→ **EXERCISE DESCRIPTION**
From the entries, copy every line that carries the string "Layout".
╔══
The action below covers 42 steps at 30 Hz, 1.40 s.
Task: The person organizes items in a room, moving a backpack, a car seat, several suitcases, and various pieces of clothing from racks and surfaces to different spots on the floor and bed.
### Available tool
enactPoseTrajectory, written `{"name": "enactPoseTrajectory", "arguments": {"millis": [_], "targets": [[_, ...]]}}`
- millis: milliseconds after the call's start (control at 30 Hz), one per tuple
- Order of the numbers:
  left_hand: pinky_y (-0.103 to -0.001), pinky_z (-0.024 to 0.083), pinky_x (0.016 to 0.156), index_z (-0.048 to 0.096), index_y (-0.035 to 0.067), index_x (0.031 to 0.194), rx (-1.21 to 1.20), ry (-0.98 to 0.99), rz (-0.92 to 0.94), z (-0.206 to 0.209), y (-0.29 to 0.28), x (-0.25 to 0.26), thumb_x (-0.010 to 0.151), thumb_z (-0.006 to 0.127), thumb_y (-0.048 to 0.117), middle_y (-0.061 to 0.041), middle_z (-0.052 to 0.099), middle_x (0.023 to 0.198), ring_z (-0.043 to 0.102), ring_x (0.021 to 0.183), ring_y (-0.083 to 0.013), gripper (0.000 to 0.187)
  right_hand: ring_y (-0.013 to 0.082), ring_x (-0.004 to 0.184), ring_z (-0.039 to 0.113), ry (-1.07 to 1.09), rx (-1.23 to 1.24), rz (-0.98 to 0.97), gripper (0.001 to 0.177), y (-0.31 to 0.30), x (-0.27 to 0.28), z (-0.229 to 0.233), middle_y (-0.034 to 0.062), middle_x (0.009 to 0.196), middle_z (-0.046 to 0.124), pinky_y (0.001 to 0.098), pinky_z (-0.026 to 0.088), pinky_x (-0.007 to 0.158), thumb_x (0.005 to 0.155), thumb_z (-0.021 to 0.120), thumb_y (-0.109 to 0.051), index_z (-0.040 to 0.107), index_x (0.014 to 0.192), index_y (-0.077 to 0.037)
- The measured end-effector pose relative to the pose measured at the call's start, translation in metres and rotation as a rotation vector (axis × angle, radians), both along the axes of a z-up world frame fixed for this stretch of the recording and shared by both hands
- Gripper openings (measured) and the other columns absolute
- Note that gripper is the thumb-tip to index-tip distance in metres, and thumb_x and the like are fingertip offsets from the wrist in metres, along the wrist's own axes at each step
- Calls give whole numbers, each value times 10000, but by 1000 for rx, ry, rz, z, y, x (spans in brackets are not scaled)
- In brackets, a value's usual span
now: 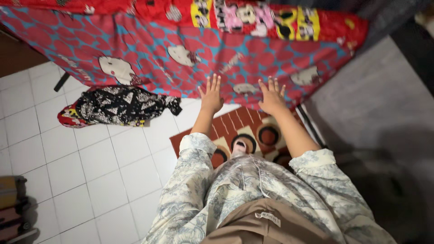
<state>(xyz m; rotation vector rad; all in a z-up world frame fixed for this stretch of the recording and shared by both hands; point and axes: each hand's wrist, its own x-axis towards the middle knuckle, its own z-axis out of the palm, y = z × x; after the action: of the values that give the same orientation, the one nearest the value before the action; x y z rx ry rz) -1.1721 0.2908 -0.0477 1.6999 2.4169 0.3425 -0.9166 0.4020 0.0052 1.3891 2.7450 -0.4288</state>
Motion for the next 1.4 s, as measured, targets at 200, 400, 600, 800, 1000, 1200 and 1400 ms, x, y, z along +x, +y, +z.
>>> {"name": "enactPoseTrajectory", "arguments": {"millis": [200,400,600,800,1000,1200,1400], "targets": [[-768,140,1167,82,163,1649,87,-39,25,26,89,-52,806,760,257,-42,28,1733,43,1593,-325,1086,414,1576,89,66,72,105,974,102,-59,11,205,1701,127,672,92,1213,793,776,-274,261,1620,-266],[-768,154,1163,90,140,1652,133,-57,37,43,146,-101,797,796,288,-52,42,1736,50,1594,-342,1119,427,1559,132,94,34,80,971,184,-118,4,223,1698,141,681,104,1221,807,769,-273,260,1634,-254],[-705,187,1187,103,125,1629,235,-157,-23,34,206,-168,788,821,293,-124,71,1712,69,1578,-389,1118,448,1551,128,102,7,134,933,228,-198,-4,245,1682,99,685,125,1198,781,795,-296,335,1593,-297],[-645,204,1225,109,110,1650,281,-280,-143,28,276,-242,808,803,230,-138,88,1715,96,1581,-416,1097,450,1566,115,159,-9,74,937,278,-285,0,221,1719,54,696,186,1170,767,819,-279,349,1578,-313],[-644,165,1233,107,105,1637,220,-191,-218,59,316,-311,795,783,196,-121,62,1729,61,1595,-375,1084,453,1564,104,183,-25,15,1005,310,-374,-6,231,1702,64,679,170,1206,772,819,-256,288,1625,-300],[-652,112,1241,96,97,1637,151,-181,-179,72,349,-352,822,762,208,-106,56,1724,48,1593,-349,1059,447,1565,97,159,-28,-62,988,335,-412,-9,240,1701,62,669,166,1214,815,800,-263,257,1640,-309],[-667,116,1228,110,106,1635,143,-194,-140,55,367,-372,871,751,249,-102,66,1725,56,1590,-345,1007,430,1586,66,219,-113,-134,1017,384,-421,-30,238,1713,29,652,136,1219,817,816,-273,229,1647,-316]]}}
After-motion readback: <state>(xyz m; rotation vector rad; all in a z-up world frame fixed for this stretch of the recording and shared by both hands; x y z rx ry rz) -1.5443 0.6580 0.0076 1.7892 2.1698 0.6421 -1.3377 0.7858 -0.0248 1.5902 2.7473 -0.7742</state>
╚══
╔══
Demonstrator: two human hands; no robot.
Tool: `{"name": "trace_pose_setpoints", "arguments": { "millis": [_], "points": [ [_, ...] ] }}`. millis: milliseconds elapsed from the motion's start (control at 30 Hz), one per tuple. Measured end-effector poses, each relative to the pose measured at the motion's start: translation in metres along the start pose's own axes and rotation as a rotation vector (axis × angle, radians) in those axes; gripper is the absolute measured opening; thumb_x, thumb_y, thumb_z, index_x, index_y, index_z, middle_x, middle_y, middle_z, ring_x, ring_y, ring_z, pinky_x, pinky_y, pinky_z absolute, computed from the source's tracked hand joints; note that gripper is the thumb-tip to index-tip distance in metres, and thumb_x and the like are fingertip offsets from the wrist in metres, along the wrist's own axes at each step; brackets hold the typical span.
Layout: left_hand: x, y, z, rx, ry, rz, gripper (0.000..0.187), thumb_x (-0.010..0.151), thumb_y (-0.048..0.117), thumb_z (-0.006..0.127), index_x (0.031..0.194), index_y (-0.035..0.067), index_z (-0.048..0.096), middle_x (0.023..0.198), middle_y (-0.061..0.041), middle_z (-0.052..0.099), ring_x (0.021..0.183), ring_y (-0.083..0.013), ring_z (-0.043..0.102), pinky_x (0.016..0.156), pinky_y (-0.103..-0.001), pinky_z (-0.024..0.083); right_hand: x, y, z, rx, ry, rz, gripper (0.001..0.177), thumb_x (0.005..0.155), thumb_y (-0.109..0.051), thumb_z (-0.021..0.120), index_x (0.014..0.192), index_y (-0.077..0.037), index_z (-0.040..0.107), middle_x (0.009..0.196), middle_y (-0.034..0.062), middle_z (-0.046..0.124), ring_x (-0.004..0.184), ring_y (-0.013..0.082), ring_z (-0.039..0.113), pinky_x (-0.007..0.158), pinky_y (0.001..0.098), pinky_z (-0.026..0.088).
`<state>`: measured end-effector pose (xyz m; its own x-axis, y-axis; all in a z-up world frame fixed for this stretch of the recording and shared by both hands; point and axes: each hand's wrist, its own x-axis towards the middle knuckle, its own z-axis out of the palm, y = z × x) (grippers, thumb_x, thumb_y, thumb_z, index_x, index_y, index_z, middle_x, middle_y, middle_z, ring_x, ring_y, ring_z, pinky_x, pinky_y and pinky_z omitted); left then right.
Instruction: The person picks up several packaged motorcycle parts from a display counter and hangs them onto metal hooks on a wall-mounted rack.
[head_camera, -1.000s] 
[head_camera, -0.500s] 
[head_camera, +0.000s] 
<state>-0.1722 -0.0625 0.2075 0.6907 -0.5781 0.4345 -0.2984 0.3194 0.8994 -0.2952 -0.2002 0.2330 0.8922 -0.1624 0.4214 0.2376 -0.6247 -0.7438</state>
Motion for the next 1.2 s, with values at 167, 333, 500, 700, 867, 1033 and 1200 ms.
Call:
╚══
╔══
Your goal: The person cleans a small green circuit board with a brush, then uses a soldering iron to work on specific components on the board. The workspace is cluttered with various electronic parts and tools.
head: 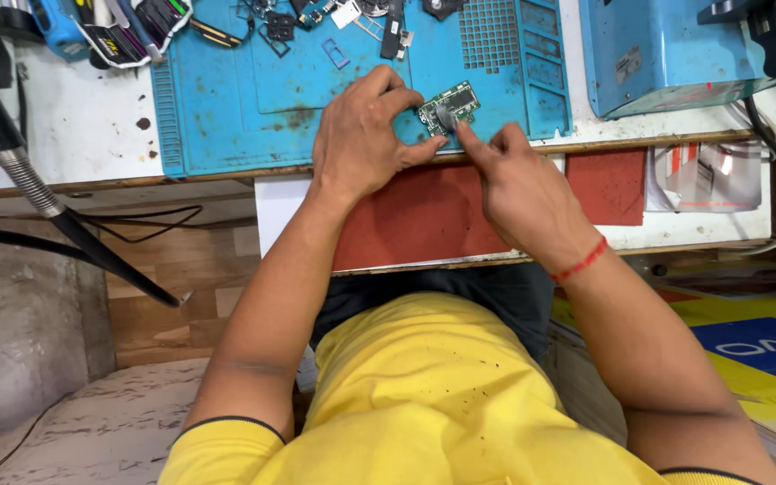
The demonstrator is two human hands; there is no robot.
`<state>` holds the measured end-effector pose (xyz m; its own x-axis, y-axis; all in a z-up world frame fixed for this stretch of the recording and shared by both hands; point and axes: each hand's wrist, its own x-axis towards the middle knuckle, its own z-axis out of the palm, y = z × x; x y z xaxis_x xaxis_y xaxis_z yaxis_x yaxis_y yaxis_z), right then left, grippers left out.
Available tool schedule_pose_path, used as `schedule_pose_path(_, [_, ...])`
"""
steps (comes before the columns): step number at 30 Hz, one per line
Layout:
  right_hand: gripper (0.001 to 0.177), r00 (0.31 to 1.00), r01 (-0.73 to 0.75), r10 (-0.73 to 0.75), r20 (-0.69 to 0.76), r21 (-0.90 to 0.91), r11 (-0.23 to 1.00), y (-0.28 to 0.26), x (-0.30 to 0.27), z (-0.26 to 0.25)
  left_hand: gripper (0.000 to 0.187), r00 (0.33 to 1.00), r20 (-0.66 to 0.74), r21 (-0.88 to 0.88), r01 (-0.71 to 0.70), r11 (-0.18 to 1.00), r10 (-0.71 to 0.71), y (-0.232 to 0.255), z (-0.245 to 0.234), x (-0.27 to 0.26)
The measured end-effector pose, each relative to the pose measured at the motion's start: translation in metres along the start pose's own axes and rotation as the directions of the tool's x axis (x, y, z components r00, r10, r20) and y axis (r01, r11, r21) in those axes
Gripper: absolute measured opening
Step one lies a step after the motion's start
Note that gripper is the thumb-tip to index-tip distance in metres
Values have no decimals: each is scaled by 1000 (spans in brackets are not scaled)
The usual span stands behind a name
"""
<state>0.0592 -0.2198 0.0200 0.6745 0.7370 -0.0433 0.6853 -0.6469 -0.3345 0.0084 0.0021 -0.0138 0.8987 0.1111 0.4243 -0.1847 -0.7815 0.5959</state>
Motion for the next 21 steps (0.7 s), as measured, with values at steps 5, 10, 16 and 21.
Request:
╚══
→ **WRITTEN RESPONSE**
Layout: left_hand: x, y, z, rx, ry, rz, gripper (0.000..0.187), thumb_x (-0.010..0.151), thumb_y (-0.048..0.117), thumb_z (-0.006..0.127), index_x (0.031..0.194), index_y (-0.035..0.067), index_z (-0.048..0.096), middle_x (0.023..0.198), middle_y (-0.061..0.041), middle_z (-0.052..0.099), ring_x (0.021..0.183), ring_y (-0.083..0.013), ring_z (-0.043..0.102), pinky_x (0.016..0.156), pinky_y (-0.103..-0.001), pinky_z (-0.024..0.083); right_hand: x, y, z, rx, ry, rz, gripper (0.001..0.177), thumb_x (0.005..0.155), thumb_y (-0.109..0.051), thumb_z (-0.021..0.120), index_x (0.014..0.192), index_y (-0.077..0.037), index_z (-0.040..0.107), middle_x (0.009..0.196), middle_y (-0.034..0.062), middle_z (-0.046..0.124), ring_x (-0.004..0.184), ring_y (-0.013..0.082), ring_z (-0.039..0.113), pinky_x (-0.007..0.158), pinky_y (0.001..0.098), pinky_z (-0.026..0.088).
Layout:

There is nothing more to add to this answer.